If your league has a DB (defensive back) designation, you will want to fill that position with a safety. Cornerback scoring is extremely sporadic. Many times, the best cornerbacks in the NFL are not the best dynasty assets at the position. Personally, I’m almost always looking for strong safeties over free safeties because strong safeties are usually the enforcers of their teams. They come down into the box and put up big tackle numbers. The 2019 draft didn’t produce any high-end dynasty scoring safeties last season, but it was a deep safety draft that carried a lot of players with long term upside.


Last year’s draft produced a deep crop of some really good safeties with a lot of promise, but none really stood out to become top rated players at the position. This is the listing of safeties that I believe have the best chance to make that jump within in the next few years.

Johnathan Abram (1.27 LVR)

Abram was the second safety selected in the draft by the Raiders out of Mississippi State. He was a hard-hitting safety, that projected to be an enforcer at the next level. Abram’s earned the starting strong safety position to begin the season, and would’ve most likely been the highest scoring rookie safety last year if it wasn’t for suffering a torn rotator cuff and labrum in the first game of the season. Abram is still the top dynasty safety of last year’s draft and expected to be an absolute stud in 2020.

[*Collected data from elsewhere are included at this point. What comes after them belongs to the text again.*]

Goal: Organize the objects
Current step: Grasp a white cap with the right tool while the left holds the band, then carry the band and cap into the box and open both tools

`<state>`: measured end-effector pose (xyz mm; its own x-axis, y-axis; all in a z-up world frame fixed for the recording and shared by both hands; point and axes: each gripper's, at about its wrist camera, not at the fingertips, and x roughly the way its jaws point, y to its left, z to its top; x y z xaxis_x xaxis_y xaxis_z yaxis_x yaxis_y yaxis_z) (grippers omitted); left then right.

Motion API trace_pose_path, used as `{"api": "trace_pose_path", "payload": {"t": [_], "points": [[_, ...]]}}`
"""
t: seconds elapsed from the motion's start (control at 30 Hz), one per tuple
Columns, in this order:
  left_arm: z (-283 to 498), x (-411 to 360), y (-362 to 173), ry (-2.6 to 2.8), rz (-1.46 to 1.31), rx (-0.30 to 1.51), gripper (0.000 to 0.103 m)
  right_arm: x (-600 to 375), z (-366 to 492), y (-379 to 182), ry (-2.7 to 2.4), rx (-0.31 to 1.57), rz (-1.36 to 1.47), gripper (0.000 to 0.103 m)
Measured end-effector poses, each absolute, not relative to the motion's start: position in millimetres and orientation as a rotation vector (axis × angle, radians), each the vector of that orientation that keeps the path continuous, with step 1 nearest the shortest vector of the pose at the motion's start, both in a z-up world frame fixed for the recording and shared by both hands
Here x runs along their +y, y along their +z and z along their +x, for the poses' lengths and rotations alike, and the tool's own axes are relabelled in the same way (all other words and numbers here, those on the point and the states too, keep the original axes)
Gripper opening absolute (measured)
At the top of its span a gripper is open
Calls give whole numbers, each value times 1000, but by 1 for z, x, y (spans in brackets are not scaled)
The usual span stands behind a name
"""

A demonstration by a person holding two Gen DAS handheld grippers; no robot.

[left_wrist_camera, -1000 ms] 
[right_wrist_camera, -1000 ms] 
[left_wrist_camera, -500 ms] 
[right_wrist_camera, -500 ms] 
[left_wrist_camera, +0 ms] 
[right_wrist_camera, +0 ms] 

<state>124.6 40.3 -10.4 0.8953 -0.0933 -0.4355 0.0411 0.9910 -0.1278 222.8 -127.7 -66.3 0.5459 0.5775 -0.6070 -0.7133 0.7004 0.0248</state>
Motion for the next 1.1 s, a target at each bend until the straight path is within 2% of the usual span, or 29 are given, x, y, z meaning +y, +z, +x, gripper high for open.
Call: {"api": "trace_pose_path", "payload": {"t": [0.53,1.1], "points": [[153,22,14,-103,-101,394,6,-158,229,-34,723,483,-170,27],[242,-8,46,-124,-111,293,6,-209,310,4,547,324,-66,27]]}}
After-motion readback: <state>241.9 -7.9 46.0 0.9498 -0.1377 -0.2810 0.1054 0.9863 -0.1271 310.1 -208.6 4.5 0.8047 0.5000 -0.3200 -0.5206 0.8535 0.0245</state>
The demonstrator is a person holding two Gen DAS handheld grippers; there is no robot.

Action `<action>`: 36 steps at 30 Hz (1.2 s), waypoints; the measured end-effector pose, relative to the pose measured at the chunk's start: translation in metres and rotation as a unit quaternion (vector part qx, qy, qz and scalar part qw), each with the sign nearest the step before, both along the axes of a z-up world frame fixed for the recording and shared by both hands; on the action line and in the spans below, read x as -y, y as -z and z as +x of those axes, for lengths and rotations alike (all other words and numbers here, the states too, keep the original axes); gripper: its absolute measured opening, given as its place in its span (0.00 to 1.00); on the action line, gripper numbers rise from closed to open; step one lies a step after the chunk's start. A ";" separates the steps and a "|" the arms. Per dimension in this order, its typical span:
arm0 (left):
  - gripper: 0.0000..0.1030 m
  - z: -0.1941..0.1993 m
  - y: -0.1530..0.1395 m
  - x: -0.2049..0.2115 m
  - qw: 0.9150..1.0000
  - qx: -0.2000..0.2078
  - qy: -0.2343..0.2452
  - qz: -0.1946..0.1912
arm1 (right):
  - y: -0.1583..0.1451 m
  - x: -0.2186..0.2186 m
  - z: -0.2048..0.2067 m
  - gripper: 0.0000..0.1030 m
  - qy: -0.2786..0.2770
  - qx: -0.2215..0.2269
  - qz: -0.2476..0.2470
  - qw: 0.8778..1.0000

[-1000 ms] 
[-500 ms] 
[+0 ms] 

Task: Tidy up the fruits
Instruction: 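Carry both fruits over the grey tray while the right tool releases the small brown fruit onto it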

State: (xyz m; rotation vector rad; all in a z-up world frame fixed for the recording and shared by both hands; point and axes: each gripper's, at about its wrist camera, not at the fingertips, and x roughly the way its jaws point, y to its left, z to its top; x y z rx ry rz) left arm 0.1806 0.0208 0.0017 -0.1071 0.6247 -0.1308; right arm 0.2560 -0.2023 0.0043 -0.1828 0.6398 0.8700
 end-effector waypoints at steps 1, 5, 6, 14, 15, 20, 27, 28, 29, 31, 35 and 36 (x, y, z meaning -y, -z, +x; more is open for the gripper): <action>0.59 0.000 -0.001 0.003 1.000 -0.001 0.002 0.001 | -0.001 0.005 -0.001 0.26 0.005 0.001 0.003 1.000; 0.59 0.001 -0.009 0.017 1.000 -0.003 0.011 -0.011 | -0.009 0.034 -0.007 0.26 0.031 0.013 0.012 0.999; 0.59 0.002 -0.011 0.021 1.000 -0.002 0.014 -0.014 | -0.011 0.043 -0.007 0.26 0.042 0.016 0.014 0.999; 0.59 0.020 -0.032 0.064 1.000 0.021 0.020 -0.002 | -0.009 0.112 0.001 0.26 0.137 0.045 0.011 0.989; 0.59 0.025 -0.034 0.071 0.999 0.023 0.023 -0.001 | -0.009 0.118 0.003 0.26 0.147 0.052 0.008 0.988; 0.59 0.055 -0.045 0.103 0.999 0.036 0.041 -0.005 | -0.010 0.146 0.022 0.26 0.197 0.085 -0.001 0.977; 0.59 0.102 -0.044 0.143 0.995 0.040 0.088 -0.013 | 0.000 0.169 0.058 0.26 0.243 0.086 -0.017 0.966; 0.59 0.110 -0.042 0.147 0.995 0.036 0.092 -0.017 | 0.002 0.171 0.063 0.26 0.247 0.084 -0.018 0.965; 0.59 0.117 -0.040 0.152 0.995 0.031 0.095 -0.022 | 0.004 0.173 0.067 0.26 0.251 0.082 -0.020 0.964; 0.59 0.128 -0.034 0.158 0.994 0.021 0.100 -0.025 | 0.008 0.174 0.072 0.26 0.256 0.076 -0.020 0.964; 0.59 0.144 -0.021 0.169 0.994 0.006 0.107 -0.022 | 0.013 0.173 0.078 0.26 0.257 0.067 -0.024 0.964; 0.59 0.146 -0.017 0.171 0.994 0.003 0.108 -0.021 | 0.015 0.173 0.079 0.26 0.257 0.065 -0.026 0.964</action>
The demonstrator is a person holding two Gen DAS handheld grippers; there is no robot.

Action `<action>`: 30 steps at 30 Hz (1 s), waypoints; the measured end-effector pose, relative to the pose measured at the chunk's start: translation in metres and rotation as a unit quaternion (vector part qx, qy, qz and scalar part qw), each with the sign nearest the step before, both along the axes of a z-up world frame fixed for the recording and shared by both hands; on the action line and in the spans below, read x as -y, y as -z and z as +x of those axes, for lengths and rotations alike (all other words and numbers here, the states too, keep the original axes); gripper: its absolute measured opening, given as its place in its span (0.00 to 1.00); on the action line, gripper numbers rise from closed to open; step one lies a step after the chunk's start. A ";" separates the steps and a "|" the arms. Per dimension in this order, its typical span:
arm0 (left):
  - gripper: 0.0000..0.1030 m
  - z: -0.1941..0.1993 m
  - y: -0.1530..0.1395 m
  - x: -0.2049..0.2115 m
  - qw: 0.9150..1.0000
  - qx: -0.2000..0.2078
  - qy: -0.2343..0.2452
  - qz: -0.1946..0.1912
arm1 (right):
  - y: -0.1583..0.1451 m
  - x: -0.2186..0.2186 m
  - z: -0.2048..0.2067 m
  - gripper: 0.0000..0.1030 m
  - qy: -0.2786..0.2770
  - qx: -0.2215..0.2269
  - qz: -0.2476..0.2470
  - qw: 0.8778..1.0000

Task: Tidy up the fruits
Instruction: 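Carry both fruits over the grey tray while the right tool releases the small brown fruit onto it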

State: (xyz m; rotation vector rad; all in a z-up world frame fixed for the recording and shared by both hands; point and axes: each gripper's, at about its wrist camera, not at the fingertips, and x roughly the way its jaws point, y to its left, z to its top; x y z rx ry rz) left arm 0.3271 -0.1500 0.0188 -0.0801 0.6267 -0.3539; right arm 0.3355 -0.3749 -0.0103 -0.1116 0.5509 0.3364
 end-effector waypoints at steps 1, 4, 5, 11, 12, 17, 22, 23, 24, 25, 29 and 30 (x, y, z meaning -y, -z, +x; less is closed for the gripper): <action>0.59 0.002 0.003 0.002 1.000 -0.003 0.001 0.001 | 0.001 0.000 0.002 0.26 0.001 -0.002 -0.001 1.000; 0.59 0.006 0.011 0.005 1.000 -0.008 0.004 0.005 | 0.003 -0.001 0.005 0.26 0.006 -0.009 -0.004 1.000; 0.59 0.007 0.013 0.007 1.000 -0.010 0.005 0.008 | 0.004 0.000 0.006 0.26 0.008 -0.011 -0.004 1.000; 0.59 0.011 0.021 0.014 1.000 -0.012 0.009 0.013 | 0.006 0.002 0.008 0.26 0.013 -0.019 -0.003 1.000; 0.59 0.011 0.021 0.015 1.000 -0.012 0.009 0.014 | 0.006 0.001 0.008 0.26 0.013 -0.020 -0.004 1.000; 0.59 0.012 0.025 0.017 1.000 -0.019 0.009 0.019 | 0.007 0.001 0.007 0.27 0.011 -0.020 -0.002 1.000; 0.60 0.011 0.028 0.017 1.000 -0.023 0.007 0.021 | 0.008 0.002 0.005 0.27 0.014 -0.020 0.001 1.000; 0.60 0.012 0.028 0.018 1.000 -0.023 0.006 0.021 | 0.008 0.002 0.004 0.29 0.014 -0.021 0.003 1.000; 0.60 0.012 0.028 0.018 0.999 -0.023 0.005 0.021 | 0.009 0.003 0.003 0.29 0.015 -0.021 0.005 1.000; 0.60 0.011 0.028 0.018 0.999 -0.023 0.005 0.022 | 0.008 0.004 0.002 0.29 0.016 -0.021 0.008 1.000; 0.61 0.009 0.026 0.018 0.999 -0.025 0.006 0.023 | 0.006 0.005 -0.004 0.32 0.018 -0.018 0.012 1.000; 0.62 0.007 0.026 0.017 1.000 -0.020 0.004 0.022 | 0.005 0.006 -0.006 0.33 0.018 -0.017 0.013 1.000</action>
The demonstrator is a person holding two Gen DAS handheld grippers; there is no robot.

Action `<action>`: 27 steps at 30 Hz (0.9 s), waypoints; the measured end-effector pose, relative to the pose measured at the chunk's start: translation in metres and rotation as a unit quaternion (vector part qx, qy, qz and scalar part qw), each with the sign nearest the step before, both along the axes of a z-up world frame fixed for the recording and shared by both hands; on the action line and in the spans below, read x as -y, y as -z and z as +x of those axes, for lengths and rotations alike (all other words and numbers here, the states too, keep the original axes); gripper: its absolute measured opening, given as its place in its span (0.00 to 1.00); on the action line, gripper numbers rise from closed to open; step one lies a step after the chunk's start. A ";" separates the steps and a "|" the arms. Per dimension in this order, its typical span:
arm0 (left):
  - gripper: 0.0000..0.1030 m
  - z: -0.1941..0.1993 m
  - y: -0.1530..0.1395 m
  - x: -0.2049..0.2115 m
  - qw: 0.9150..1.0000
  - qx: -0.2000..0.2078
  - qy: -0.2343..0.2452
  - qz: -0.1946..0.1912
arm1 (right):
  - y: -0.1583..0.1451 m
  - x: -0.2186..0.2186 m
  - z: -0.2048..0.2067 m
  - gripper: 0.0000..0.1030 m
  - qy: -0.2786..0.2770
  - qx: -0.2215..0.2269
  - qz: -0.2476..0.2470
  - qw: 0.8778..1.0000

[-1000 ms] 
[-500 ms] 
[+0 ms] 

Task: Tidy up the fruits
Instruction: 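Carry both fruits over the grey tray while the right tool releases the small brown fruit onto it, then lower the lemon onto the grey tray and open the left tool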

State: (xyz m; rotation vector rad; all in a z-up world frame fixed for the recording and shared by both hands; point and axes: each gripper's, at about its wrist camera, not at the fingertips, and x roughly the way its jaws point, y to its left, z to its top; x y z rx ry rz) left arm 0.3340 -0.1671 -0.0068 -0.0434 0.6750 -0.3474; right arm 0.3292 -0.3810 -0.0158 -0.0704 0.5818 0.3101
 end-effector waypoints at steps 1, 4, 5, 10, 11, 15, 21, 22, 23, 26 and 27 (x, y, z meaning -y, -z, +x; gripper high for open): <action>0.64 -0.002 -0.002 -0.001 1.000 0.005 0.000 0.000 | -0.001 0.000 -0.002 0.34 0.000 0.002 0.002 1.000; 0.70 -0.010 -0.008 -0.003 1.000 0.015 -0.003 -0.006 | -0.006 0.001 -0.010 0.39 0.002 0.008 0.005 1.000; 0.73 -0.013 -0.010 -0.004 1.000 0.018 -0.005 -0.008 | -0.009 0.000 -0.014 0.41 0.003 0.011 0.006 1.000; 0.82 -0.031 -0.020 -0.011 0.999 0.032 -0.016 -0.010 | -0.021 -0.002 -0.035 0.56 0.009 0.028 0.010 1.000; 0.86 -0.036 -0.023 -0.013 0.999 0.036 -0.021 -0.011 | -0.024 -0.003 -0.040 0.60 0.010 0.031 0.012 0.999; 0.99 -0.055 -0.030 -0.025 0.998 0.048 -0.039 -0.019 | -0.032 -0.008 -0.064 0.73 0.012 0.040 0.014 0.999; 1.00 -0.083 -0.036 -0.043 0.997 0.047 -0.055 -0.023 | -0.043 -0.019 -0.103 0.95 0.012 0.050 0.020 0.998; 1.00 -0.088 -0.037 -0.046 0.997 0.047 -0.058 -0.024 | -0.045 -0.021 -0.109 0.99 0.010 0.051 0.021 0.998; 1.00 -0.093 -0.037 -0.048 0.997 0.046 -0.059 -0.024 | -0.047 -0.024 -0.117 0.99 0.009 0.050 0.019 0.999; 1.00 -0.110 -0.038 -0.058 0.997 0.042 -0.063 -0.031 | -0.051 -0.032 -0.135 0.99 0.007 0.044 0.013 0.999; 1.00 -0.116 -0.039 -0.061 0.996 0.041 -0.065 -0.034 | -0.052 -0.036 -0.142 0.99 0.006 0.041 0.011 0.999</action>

Chauncey Gardner-Johnson (4.03 NOS)

During this process of evaluating second year defensive players, former Florida Gator, Chauncey Gardner-Johnson has risen the most in my grading of all the players in all of the positions. For the most part, I saw him the way many scouts did last year, as a ball-hawking cover safety that was good at everything demanded by the position, but not special at any one skill. That is probably why he was projected to be picked anywhere between the first and fourth rounds, and was eventually selected in the fourth by the Saints. Gardner-Johnson didn’t get a lot of playing time to start the season other than on special teams. Following injuries and defensive adjustments, Chauncey started to get more playing time, including seven starts out of the last eleven games. While there were rookie mistakes made, as one would expect, Gardner-Johnson injected emotion and big play ability into the Saints defense and finished with good statistics across the board. With the loss of pro bowl caliber strong safety Vonn Bell in free agency, Gardner-Johnson looks to be the starter in 2020 with free safety Marcus Williams on the other side. He is a promising player with a very bright future ahead of him.

Taylor Rapp (2.29 LAR)

Rapp was my second favorite safety going into last year’s draft behind Abram. Rapp, out of Washington, decided to forgo his senior season to enter the 2019 NFL draft. Projected as a strong safety that was versatile enough to play free safety or nickel corner, he was drafted by the Rams, who already had a really good young strong safety in John Johnson. Johnson was having another strong season before he suffered a season-ending shoulder injury in week six. Rapp stepped in for Johnson and played really well. He made some rookie mistakes, but finished the season third on the team in tackles with 108, 2 interceptions, and 8 passes defensed. Rapp will most likely start opposite John Johnson at free safety next season, yet the coaching staff will probably get creative in how they utilize their special tandem. Johnson is only 24 years old and will become an unrestricted free agent in 2021. Regardless of whether they are able to re-sign him or not, Rapp should have a bright future in the league.

Khari Willis (4.07 IND)

The Colts have drafted really well on the defensive side of the ball as of late. Their recent track record might have clouded my mind, but Khari Willis, the tenth safety selected in the 2019 draft, is a big-time breakout candidate in my opinion. Pegged as specifically a box safety coming out of Michigan State, the Colts gave up two fourth round picks to move up in the fourth to get the player that they felt was more versatile than what the critics were giving him credit for. Willis played great, eventually winning the starting strong safety job, and finished the season with 71 tackles, 2 tackles for loss, and 1 pass defended. There is still room for improvement in coverage, but going into the 2020 season, Willis is the starting strong safety, and he is sure to improve on his numbers, especially as a tackler.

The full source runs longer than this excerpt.